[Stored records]
===

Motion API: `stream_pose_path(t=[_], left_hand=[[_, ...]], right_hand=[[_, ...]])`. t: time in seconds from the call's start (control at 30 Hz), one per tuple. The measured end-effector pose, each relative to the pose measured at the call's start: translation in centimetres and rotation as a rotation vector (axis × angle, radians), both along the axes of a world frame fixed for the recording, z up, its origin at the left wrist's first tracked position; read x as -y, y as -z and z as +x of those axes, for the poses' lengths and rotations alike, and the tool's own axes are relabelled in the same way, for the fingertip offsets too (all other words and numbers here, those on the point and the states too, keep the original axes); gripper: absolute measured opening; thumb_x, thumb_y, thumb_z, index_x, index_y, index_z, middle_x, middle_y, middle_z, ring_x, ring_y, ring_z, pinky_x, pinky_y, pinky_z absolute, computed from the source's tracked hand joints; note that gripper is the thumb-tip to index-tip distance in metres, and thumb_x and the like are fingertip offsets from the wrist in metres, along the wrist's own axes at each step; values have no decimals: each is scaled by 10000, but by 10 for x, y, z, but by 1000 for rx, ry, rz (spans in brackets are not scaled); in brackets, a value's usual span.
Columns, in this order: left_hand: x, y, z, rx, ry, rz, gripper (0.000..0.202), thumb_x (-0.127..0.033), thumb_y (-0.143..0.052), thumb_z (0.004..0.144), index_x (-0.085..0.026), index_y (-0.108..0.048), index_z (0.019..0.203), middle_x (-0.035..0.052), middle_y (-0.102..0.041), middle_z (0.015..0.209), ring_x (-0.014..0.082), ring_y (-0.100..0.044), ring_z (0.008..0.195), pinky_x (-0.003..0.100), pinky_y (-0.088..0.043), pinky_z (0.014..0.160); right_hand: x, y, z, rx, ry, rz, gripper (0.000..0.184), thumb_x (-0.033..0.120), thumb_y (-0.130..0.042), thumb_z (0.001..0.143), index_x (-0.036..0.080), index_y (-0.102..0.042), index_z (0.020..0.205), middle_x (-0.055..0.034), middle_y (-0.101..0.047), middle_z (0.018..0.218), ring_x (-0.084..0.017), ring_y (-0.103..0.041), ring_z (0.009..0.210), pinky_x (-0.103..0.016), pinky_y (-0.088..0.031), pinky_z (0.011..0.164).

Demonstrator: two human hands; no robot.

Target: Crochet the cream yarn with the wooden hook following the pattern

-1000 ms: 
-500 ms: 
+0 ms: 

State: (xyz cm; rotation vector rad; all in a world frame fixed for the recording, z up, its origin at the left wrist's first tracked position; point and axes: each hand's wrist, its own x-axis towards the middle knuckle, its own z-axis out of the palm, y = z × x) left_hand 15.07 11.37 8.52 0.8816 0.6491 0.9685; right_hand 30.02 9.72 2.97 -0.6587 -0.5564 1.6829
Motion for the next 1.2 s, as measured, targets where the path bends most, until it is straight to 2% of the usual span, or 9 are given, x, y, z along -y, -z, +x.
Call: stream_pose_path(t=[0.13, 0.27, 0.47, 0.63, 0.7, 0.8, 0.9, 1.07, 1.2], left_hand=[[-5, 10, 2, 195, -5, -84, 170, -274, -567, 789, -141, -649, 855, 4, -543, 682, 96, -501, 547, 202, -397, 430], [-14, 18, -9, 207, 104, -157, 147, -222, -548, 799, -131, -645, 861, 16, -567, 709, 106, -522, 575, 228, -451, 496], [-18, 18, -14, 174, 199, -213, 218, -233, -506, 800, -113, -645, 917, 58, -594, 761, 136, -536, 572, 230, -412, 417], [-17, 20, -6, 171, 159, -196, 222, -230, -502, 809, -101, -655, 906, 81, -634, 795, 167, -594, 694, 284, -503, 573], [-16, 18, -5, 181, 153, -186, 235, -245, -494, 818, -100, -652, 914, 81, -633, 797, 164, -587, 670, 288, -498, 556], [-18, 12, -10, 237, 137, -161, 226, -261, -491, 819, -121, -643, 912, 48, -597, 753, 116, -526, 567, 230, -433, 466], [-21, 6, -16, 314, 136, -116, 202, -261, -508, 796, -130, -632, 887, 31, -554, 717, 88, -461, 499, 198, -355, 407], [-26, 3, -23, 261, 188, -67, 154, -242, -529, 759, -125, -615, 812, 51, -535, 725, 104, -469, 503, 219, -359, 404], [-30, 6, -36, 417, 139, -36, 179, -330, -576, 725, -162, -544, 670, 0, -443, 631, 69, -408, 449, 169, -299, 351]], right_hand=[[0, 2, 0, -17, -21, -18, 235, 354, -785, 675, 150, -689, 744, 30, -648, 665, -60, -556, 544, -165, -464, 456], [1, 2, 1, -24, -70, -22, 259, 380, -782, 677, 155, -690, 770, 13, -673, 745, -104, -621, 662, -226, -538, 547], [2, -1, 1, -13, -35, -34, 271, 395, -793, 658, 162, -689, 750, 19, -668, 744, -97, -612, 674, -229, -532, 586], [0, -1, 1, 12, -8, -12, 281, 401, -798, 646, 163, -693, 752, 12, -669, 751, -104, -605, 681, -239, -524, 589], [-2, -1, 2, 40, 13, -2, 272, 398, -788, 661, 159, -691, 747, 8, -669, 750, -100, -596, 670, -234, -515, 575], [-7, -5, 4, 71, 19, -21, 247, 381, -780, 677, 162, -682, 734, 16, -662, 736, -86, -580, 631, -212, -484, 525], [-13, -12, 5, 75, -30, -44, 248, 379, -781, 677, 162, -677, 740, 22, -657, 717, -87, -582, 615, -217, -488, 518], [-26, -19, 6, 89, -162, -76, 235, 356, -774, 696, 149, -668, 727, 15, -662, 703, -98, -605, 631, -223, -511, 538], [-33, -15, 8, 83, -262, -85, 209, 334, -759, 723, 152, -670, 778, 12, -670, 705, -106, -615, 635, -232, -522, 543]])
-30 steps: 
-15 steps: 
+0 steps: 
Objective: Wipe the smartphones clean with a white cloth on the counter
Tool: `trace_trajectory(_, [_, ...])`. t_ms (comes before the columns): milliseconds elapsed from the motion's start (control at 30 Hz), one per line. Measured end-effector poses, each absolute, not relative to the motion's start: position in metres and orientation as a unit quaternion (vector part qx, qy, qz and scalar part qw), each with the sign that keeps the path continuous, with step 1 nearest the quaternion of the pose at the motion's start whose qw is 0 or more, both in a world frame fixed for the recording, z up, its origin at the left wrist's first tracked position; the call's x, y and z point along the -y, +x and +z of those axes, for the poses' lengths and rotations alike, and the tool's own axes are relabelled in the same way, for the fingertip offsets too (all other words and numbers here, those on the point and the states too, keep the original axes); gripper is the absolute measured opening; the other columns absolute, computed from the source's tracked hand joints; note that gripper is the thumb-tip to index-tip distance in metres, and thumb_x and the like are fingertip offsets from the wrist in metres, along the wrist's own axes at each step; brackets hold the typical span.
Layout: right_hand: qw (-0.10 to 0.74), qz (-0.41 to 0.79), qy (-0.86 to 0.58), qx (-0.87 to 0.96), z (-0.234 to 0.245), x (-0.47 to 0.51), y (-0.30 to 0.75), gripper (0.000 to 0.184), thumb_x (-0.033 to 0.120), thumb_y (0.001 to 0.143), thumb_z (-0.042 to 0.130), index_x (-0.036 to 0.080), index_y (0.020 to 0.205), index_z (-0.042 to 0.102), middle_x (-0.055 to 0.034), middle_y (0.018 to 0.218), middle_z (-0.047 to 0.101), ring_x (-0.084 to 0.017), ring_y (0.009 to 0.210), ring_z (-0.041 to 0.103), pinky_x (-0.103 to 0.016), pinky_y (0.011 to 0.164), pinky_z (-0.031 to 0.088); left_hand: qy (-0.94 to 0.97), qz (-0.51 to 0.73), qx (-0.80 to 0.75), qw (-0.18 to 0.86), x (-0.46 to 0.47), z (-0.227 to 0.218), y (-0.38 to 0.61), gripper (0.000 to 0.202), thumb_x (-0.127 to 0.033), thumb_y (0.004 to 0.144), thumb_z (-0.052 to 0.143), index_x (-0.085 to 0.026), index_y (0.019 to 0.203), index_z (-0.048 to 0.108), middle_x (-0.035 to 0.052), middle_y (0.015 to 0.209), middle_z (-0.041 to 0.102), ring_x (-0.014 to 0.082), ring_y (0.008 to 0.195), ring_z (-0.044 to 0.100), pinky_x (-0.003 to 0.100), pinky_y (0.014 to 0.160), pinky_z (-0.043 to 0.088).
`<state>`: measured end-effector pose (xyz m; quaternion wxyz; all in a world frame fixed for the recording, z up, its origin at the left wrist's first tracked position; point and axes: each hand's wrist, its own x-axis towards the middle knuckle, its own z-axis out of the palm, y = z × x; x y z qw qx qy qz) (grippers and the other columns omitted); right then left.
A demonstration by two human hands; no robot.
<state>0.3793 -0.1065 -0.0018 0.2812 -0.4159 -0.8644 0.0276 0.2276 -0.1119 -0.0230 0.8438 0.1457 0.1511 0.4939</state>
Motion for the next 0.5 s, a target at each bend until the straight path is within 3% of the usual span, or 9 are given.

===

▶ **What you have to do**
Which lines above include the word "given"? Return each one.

▶ **Solution**
Motion for the next 1.2 s, as measured, targets where the path bends most, until it is straight to 2% of the usual span, or 9 are given, x, y, z along -y, -z, +x.
Motion for the next 0.5 s, a target at each bend until the straight path is within 3% of the usual span, or 9 are given.

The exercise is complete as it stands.